Index, A History of the
Posted: August 1, 2022 Filed under: Books, Writing 1 CommentIndex, A History of the: A Bookish Adventure from Medieval Manuscripts to the Digital Age
Dennis Duncan
W. W. Norton & Company (February 15, 2022), 351 pages
Kindle edition $9.66, Amazon hardcover $20.95
Like most people who read books, I am familiar with the index in its modern form. In my college days back in the 1970s, pre-personal computer and pre-online search, the index was indispensable. I would check books out of the library and use the index to find material that was relevant to the term paper I was writing. During my days as a technical writer I would insert markers into the publishing program I was using to generate an index when the user guide was complete. (After the manual was printed I would look at my index and ask myself, “Who was the knucklehead who created this index?”)
Duncan’s book is interesting in that he goes back to the precursors of the index. In the days before page numbers a scholar would use other markers to point the reader to the point in the manuscript that had the content they were looking for. Some early indexes were not alphabetical, particularly for religious texts. For example, the first entry might be “God” with a list of attributes of God pointing to the various textual entries, and then move down the list hierarchically rather than alphabetically.
The author describes one example where the manual copying of manuscripts did not fit well with the index. The copyist copied the manuscript on a smaller size paper than the original, so the pagination did not match, but copied the index verbatim, so the references didn’t point to the location where the material actually was. The invention of the printing press pretty much eliminated that problem.
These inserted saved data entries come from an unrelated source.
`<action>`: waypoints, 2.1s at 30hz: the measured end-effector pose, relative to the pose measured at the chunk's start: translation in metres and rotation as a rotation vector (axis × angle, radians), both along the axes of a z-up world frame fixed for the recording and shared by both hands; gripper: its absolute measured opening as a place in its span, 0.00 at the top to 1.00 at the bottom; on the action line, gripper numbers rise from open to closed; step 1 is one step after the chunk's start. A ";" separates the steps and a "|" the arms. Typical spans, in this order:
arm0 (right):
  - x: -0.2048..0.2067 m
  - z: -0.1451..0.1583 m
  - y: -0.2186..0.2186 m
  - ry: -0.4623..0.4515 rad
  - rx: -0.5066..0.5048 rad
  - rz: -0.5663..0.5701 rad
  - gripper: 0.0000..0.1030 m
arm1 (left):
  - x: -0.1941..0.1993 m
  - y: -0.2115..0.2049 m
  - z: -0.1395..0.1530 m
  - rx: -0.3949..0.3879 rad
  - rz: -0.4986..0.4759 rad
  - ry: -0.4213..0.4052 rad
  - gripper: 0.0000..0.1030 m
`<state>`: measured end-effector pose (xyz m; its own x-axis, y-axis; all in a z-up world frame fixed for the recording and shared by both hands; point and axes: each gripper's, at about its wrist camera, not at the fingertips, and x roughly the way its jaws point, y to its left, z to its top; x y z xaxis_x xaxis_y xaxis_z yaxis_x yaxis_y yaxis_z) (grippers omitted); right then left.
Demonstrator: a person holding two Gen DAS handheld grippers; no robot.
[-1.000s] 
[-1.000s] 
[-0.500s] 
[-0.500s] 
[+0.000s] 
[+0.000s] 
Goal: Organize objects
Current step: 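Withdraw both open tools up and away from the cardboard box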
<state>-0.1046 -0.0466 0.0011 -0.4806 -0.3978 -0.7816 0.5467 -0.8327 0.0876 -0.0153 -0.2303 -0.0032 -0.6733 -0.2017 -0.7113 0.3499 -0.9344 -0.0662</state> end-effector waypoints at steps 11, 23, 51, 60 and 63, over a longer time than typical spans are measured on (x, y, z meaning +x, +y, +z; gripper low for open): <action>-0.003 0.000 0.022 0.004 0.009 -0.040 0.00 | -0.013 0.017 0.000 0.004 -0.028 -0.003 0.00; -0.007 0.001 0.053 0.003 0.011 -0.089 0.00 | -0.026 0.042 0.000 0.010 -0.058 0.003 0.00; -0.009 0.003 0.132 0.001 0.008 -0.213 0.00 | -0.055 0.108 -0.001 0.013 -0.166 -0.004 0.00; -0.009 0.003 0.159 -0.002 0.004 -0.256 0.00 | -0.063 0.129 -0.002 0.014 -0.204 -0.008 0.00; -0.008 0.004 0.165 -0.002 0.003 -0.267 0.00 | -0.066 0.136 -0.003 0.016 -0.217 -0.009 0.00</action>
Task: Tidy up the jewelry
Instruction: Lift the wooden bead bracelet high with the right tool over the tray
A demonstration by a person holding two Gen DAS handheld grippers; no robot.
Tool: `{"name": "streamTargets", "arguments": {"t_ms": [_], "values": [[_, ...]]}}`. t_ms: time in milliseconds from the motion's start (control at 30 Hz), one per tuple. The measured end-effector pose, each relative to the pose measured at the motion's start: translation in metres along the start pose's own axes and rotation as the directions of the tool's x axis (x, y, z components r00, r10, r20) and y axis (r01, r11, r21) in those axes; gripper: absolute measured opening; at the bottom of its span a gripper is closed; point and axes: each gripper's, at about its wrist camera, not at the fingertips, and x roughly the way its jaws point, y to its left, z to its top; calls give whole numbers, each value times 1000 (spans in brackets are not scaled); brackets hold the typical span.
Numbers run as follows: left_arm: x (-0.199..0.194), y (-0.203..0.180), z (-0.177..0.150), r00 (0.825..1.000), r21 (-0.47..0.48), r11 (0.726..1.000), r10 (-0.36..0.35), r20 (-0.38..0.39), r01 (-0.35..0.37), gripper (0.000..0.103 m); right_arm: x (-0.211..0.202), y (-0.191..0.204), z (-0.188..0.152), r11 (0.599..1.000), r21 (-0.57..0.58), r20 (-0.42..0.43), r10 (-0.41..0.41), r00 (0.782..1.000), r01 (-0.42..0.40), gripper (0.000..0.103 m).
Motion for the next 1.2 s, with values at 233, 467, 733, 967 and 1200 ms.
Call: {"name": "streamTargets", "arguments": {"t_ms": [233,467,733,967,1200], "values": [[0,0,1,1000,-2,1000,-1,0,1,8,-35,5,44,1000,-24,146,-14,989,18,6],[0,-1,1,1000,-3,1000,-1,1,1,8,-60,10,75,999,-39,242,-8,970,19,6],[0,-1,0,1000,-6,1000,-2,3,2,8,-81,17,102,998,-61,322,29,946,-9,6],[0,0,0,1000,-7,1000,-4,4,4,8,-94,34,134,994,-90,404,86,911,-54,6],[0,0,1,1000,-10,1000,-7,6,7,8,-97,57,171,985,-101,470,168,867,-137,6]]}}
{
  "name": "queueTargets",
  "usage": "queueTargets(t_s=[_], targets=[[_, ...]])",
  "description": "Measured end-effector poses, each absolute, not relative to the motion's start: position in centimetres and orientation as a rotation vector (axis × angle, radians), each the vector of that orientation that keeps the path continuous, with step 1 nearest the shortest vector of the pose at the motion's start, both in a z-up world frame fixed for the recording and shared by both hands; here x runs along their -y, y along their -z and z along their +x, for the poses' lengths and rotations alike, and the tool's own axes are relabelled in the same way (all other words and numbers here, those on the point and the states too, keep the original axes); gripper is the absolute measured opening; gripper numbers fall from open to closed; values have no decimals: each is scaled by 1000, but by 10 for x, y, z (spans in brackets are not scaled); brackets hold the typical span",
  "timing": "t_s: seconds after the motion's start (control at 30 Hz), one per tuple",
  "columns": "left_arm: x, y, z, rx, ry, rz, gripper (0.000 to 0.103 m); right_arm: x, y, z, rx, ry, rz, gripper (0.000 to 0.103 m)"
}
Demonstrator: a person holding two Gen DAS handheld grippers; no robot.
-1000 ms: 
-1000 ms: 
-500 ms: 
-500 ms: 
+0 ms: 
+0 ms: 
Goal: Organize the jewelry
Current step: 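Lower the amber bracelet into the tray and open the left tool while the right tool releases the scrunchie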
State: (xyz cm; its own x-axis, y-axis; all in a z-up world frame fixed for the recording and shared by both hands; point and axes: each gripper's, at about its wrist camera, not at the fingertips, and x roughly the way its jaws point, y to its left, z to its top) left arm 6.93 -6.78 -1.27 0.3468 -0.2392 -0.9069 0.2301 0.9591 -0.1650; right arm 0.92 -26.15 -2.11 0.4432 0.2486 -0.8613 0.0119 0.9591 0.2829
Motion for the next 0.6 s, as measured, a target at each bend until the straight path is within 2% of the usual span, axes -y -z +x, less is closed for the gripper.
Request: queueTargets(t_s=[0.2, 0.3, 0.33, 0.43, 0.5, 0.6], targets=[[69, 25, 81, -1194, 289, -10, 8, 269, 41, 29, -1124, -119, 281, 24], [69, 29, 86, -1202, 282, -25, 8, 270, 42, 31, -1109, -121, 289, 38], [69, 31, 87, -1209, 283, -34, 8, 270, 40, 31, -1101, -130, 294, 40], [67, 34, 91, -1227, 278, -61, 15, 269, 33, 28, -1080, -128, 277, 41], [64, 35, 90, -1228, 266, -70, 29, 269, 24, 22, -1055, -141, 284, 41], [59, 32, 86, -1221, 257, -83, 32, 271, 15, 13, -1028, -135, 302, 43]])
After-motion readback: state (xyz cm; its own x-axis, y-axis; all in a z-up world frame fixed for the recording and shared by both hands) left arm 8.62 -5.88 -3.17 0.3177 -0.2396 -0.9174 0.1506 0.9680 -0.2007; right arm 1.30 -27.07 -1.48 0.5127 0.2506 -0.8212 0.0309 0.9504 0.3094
Duncan writes about how an index might be used to fight an academic battle. Adversaries would create an index of an opponent’s work to highlight the errors and inaccuracies. They might even include snarky comments as part of the index entry. One professional indexer was opposed to the content of a book the author hired him to index and so created entries that suggested the opposite of what the book actually said.
Social critics did not hesitate to use the idea of the index to beat up on their targets. They would accuse socialites of skimming an index rather than reading the entire book so they could sound informed at parties. That made me think of Dick Cavett, who admitted going to the index and looking for his name when a new memoir or autobiography came out.
There is also a brief foray into the idea of indexes in fiction. Duncan writes that Virginia Woolf’s novel Orlando included an index, but that was part of the spoof since Woolf presented the novel as a biography. A couple of other novelists tried this in the early twentieth century, but fortunately it never caught on. When reading this section I kept wondering if The Lord of the Rings needed an index. Probably not.
Duncan includes an appendix in which he shows an index of the current book generated by a computer program. His point here is that human indexers have nothing to fear.
If you are a book nerd add Index, a History of the to your reading list. You’ll enjoy it.
I was surprised how much I enjoyed Index, a History of the. Besides being some who enjoys learning about words and how we use words in various forms, it provided a look at history from a perspective I hadn’t thought about before. Enjoyed your review.